Over the past few years, many taxpayers have made the switch from employee to self-employed. Although much can be gained from that change, there are also a few things that can be lost, including being covered by an employer's retirement plan.
The SEP IRA is a retirement plan designed to benefit self-employed individuals and small business owners. Sole proprietorships, S and C corporations, partnerships and LLCs qualify.
SEP IRA contribution limits
In 2010 a SEP IRA has a contribution limit of $49,000. Contributions to a SEP IRA are generally 100% tax deductible and investment earnings in a SEP IRA grow taxed deferred. Withdrawals after age 59 1/2 are taxed as ordinary income. Withdrawals prior to age 59 1/2 may incur a 10% IRS penalty as well as income taxes.

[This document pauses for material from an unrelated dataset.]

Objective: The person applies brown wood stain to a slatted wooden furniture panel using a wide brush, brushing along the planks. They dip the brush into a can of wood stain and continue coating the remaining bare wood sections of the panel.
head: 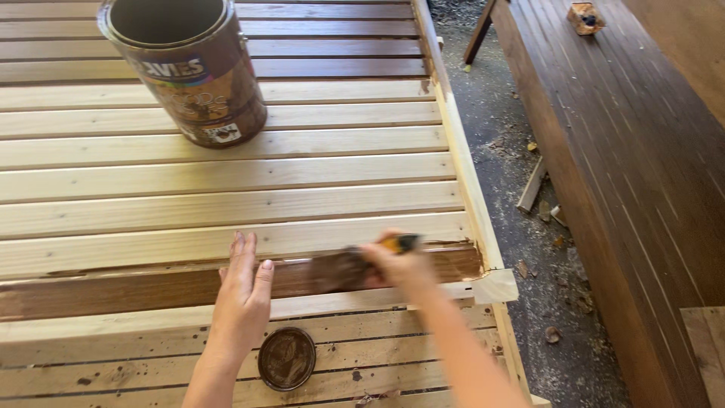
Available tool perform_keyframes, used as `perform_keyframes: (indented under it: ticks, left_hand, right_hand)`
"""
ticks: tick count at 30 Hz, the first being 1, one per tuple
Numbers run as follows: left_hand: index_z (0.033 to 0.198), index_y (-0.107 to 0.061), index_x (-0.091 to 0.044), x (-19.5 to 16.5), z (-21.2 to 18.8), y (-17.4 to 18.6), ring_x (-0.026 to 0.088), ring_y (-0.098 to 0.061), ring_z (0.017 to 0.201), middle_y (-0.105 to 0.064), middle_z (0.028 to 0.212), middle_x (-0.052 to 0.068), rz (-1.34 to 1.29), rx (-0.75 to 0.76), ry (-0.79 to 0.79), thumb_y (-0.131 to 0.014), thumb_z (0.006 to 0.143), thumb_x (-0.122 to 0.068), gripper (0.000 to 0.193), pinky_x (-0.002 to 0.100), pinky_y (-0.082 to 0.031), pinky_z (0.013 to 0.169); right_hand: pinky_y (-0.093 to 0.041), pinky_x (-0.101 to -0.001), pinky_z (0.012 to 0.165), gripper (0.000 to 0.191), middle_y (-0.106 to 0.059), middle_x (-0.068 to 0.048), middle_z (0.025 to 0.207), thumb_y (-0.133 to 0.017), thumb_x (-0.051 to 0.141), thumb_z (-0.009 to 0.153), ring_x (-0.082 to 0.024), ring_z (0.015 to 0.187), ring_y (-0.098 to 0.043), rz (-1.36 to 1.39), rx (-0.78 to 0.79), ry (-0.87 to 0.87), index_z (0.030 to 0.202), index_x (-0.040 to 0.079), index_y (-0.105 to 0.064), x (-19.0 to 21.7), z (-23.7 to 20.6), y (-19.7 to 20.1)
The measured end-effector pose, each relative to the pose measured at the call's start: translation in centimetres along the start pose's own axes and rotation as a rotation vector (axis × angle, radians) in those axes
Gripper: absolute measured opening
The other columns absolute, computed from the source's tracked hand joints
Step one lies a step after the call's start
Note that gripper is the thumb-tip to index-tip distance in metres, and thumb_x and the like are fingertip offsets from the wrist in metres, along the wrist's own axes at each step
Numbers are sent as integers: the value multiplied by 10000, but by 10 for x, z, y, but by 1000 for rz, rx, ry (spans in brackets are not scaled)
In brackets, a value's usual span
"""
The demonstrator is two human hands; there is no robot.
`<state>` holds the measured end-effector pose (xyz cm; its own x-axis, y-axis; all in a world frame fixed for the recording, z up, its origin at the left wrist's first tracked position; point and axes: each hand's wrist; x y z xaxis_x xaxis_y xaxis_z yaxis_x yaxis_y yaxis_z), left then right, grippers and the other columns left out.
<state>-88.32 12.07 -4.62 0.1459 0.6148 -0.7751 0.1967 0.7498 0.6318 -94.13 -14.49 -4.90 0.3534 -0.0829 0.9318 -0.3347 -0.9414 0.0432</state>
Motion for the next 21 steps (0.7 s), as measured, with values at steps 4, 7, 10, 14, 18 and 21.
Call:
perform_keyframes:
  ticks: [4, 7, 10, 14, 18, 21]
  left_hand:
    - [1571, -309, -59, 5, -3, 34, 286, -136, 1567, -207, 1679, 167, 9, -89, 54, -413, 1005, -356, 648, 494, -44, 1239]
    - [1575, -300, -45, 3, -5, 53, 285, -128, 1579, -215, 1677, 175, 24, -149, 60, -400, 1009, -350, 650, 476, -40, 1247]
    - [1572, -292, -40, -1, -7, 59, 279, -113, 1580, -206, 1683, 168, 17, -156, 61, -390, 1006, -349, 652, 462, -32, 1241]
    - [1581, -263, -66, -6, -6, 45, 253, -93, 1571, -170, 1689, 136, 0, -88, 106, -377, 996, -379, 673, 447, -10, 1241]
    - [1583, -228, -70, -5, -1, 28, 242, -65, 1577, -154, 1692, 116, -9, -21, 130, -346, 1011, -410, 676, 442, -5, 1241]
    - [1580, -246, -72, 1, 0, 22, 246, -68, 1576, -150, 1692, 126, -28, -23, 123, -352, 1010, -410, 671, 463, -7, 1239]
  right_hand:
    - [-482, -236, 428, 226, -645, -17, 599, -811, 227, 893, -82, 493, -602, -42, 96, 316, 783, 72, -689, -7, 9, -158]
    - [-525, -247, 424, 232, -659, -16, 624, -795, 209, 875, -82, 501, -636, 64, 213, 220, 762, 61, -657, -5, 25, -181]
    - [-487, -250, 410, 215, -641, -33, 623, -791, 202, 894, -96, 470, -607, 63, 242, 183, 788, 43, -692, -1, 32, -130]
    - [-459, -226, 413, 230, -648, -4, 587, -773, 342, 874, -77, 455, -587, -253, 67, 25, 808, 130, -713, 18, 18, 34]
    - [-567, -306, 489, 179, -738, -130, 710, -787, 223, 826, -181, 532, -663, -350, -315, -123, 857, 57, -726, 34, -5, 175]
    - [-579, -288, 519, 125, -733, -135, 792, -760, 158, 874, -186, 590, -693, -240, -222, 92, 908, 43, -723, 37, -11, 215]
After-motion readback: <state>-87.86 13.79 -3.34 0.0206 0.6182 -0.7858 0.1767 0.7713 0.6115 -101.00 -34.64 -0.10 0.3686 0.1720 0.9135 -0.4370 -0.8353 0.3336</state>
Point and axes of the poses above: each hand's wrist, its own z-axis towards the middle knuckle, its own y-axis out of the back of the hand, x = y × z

A SEP IRA has broad appeal due to its high annual contribution limits, completely discretionary and flexible annual contributions and minimal administration. SEP IRA plans can be established by a one person business or by a business owner with employees.

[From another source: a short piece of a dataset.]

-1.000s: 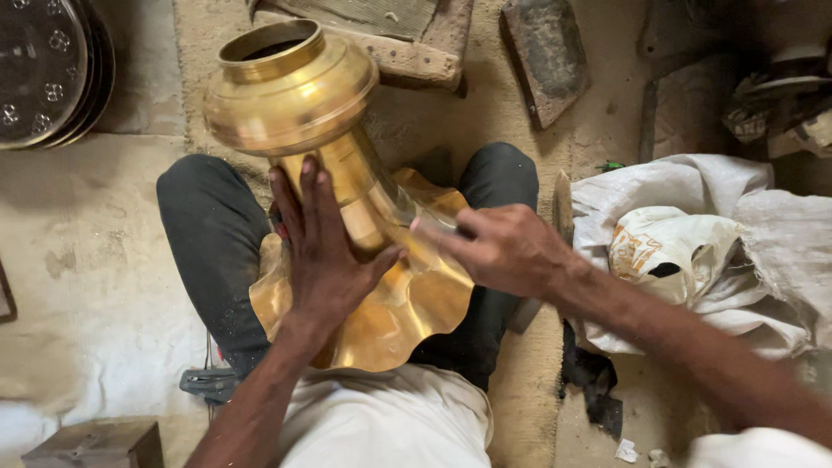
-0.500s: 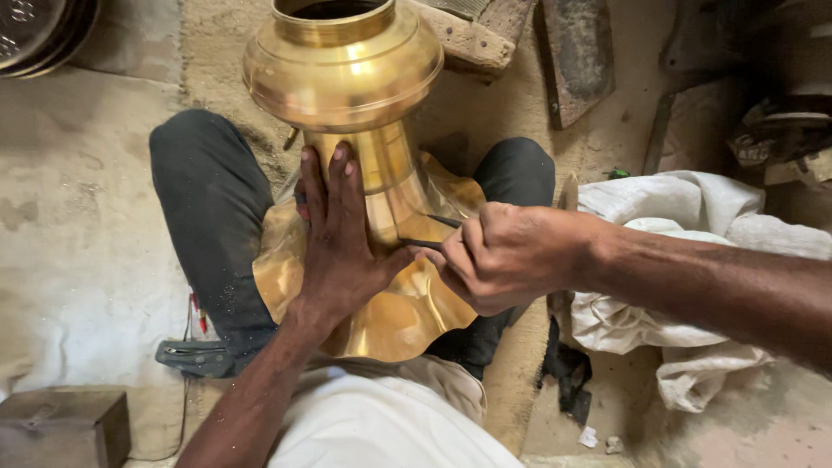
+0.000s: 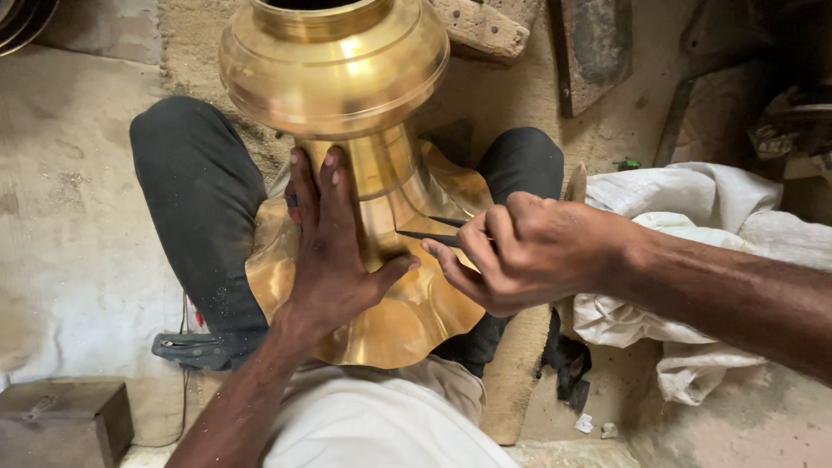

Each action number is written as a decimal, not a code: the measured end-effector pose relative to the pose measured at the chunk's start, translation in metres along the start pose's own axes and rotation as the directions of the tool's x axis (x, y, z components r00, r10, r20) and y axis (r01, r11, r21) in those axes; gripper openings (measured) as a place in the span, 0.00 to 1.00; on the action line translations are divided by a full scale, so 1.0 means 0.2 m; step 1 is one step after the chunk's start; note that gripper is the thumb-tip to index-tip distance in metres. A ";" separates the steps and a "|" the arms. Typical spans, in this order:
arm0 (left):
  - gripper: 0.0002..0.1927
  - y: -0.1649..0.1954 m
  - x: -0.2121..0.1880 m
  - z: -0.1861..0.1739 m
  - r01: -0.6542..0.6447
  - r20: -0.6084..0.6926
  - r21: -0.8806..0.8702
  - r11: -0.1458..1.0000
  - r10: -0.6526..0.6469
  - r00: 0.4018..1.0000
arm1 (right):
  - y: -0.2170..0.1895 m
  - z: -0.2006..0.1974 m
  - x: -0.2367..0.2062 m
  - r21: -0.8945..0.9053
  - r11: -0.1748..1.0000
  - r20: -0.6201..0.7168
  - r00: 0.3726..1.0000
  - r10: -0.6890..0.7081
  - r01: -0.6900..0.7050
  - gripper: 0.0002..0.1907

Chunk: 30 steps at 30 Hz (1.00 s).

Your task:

ยท Most frequently, a SEP IRA is established by a business owner without employees
SEP IRA for a self-employed business owner without employees
When a SEP IRA is established for a unincorporated business such as a sole proprietorship, unincorporated partnership or a LLC electing to be taxed as a sole proprietorship, annual contributions are made into your SEP IRA account between 0 to 20% of your net adjusted self employment income (or net adjusted business profits).

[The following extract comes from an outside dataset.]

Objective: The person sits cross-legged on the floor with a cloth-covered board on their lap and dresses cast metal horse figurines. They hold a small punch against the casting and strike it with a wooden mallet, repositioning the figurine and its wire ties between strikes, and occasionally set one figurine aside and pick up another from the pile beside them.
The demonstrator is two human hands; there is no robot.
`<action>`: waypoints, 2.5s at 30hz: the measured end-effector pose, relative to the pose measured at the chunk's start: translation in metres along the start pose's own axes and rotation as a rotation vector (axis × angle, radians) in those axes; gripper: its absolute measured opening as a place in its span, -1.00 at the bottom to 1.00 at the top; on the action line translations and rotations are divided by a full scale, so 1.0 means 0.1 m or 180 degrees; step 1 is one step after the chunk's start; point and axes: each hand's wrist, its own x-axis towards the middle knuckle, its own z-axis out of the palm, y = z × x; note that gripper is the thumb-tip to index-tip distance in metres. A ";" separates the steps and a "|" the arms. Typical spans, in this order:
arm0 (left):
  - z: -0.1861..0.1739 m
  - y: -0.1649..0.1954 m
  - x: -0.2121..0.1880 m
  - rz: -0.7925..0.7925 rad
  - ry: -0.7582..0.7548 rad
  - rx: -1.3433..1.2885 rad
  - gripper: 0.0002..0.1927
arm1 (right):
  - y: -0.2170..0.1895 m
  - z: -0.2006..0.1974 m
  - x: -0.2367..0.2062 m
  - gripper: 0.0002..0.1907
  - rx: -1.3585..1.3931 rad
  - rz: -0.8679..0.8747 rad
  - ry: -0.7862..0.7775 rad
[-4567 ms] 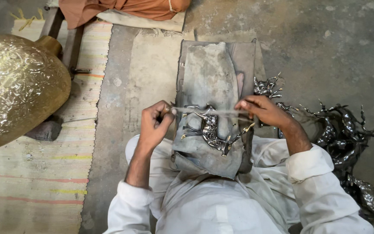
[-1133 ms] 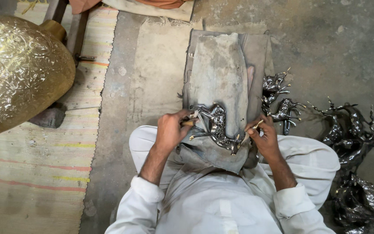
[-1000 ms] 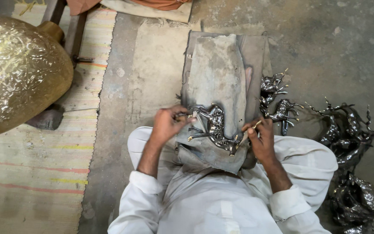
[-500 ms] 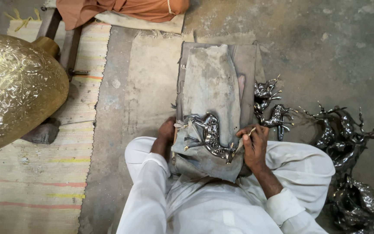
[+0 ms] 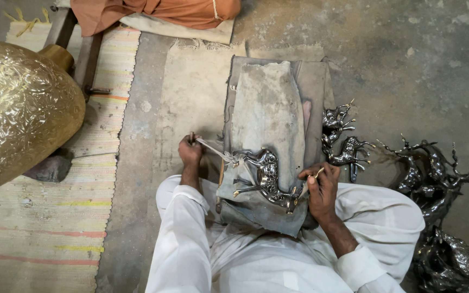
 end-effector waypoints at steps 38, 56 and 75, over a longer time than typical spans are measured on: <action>-0.34 0.65 -0.73 -0.1142 -0.2763 -0.2489 -0.47 | -0.21 -0.04 0.12 -0.62 0.0208 0.0004 0.0094; 0.34 0.20 -0.50 -0.0360 -0.2356 -0.2357 -0.50 | -0.17 -0.08 0.07 -0.53 0.0379 0.0130 0.0169; -1.07 0.42 -1.18 -0.0226 -0.1485 -0.2501 -0.51 | 0.09 -0.14 -0.12 -0.75 -0.1214 0.0737 -0.1093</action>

Note: For self-employed individuals, net adjusted self employment income is calculated by taking gross self employment income and then subtracting 1/2 of the self employment tax. An annual SEP IRA contribution can be made between 0% to 20% of that figure up to the annual SEP IRA contribution limit.
SEP contributions are flexible and the percentage of contribution can be changed at any time and may be skipped in a bad year. SEP IRA contributions are generally 100% tax deductible from personal income.
SEP IRA for a self-employed business owner without employees
If a self-employed person has employees, they should be aware that opening a SEP could subject them to requirements to fund the plan for their employers. The rules are extensive, and business owners with employees should consult an advisor before opening a SEP IRA.
When is the SEP IRA setup and contribution deadline?
Generally a SEP must be established and funded by your tax filing deadline. Filing extensions extends the period for establishing and funding the SEP plan. For a sole proprietor April 15th would be the deadline to establish and fund a SEP for the prior tax year. If an extension was filed a sole proprietor can establish and fund a SEP IRA by October 15th.